**Instructions to follow**
What is needed here is an exact copy of all the entries below.

(Exercise material begins)

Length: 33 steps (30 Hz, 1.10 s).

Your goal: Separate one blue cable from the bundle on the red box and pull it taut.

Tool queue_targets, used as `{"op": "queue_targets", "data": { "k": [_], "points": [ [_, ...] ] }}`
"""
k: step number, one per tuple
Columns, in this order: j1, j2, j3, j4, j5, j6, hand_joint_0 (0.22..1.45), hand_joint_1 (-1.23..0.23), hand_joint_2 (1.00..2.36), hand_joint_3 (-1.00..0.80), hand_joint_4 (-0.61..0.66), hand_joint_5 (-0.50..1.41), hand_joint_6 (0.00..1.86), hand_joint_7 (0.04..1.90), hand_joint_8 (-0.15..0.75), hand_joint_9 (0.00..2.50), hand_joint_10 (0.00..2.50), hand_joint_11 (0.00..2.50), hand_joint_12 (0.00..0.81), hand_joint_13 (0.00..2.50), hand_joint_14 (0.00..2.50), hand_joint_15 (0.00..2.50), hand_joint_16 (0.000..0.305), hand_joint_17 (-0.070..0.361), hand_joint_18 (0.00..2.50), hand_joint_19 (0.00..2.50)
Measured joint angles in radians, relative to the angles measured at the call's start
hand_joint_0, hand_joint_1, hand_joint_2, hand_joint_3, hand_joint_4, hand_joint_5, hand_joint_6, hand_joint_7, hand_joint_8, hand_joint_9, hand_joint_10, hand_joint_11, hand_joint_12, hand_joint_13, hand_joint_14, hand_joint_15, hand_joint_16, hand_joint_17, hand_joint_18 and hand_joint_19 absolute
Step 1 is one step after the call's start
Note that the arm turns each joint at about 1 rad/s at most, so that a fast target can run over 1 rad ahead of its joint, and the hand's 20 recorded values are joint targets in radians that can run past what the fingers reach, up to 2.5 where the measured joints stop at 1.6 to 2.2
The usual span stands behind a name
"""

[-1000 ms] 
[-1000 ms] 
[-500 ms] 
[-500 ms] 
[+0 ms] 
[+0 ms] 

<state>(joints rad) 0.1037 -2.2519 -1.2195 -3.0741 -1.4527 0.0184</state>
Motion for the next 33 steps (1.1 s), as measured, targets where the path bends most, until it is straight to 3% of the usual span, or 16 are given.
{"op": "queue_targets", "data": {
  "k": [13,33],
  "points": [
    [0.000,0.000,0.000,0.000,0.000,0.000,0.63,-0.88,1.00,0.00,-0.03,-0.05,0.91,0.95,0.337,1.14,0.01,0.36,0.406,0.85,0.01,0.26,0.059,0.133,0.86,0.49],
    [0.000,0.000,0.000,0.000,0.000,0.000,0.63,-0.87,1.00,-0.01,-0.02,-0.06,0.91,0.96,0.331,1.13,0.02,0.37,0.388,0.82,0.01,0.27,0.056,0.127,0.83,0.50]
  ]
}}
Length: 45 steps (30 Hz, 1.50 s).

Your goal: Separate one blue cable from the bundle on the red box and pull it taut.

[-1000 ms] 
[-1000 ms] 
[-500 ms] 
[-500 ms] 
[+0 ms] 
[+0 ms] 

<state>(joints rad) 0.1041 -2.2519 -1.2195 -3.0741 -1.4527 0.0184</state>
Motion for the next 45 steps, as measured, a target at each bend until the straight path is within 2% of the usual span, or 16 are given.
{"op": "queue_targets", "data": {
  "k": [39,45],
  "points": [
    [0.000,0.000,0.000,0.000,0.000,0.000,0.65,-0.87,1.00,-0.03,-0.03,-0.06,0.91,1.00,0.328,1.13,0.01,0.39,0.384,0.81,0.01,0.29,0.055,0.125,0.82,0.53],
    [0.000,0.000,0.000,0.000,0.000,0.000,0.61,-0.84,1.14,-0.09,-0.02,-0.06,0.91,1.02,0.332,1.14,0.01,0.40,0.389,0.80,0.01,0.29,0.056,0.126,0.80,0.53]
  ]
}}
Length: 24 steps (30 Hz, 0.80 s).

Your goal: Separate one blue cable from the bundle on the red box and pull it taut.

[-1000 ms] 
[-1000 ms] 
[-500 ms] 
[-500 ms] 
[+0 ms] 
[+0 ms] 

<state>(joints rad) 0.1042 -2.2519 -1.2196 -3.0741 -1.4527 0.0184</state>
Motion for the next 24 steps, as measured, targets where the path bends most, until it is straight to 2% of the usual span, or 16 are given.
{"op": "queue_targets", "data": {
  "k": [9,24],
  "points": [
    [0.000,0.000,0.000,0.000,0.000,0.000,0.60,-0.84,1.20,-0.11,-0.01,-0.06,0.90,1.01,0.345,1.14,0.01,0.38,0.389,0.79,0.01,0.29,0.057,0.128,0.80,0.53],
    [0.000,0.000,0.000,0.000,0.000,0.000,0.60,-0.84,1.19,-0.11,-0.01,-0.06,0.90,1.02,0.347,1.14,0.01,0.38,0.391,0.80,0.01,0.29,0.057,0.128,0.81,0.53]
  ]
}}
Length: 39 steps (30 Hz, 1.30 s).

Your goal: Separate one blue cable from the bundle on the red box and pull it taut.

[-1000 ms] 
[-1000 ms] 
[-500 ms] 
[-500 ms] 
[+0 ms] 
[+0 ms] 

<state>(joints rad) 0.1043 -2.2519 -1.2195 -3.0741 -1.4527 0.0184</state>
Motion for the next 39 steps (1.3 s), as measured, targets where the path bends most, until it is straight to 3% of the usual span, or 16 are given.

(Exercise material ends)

**Solution to the problem**
Length: 33 steps (30 Hz, 1.10 s).

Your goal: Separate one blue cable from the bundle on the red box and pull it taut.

Tool queue_targets, used as `{"op": "queue_targets", "data": { "k": [_], "points": [ [_, ...] ] }}`
"""
k: step number, one per tuple
Columns, in this order: j1, j2, j3, j4, j5, j6, hand_joint_0 (0.22..1.45), hand_joint_1 (-1.23..0.23), hand_joint_2 (1.00..2.36), hand_joint_3 (-1.00..0.80), hand_joint_4 (-0.61..0.66), hand_joint_5 (-0.50..1.41), hand_joint_6 (0.00..1.86), hand_joint_7 (0.04..1.90), hand_joint_8 (-0.15..0.75), hand_joint_9 (0.00..2.50), hand_joint_10 (0.00..2.50), hand_joint_11 (0.00..2.50), hand_joint_12 (0.00..0.81), hand_joint_13 (0.00..2.50), hand_joint_14 (0.00..2.50), hand_joint_15 (0.00..2.50), hand_joint_16 (0.000..0.305), hand_joint_17 (-0.070..0.361), hand_joint_18 (0.00..2.50), hand_joint_19 (0.00..2.50)
Measured joint angles in radians, relative to the angles measured at the call's start
hand_joint_0, hand_joint_1, hand_joint_2, hand_joint_3, hand_joint_4, hand_joint_5, hand_joint_6, hand_joint_7, hand_joint_8, hand_joint_9, hand_joint_10, hand_joint_11, hand_joint_12, hand_joint_13, hand_joint_14, hand_joint_15, hand_joint_16, hand_joint_17, hand_joint_18 and hand_joint_19 absolute
Step 1 is one step after the call's start
Note that the arm turns each joint at about 1 rad/s at most, so that a fast target can run over 1 rad ahead of its joint, and the hand's 20 recorded values are joint targets in radians that can run past what the fingers reach, up to 2.5 where the measured joints stop at 1.6 to 2.2
The usual span stands behind a name
"""

[-1000 ms] 
[-1000 ms] 
[-500 ms] 
[-500 ms] 
[+0 ms] 
[+0 ms] 

<state>(joints rad) 0.1037 -2.2519 -1.2195 -3.0741 -1.4527 0.0184</state>
Motion for the next 33 steps (1.1 s), as measured, targets where the path bends most, until it is straight to 3% of the usual span, or 16 are given.
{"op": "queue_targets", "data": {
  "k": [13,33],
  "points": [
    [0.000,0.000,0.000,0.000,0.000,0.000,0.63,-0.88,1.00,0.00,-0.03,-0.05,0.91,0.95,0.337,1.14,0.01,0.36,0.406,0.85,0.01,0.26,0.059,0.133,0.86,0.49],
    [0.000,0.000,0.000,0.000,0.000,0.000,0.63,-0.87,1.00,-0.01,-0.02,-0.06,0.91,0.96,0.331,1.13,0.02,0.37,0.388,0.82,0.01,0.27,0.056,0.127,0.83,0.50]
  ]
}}
Length: 45 steps (30 Hz, 1.50 s).

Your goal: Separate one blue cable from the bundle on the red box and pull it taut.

[-1000 ms] 
[-1000 ms] 
[-500 ms] 
[-500 ms] 
[+0 ms] 
[+0 ms] 

<state>(joints rad) 0.1041 -2.2519 -1.2195 -3.0741 -1.4527 0.0184</state>
Motion for the next 45 steps, as measured, a target at each bend until the straight path is within 2% of the usual span, or 16 are given.
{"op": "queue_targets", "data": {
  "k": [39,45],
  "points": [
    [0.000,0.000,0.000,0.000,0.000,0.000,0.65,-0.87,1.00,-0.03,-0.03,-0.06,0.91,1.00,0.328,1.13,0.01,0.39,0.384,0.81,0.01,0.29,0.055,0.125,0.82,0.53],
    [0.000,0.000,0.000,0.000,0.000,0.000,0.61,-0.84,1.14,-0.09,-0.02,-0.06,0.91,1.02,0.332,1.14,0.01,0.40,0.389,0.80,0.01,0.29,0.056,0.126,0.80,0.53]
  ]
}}
Length: 24 steps (30 Hz, 0.80 s).

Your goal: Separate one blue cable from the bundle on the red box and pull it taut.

[-1000 ms] 
[-1000 ms] 
[-500 ms] 
[-500 ms] 
[+0 ms] 
[+0 ms] 

<state>(joints rad) 0.1042 -2.2519 -1.2196 -3.0741 -1.4527 0.0184</state>
Motion for the next 24 steps, as measured, targets where the path bends most, until it is straight to 2% of the usual span, or 16 are given.
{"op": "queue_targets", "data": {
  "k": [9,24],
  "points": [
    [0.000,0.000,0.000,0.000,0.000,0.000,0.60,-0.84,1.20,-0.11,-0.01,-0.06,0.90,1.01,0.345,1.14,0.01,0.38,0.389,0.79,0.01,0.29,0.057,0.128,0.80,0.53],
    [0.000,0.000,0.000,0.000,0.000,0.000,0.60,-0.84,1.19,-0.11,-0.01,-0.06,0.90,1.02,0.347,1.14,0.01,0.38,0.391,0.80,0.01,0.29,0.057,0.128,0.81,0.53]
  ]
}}
Length: 39 steps (30 Hz, 1.30 s).

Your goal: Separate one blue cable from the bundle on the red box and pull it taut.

[-1000 ms] 
[-1000 ms] 
[-500 ms] 
[-500 ms] 
[+0 ms] 
[+0 ms] 

<state>(joints rad) 0.1043 -2.2519 -1.2195 -3.0741 -1.4527 0.0184</state>
Motion for the next 39 steps (1.3 s), as measured, targets where the path bends most, until it is straight to 3% of the usual span, or 16 are given.

No further work remains in this exercise.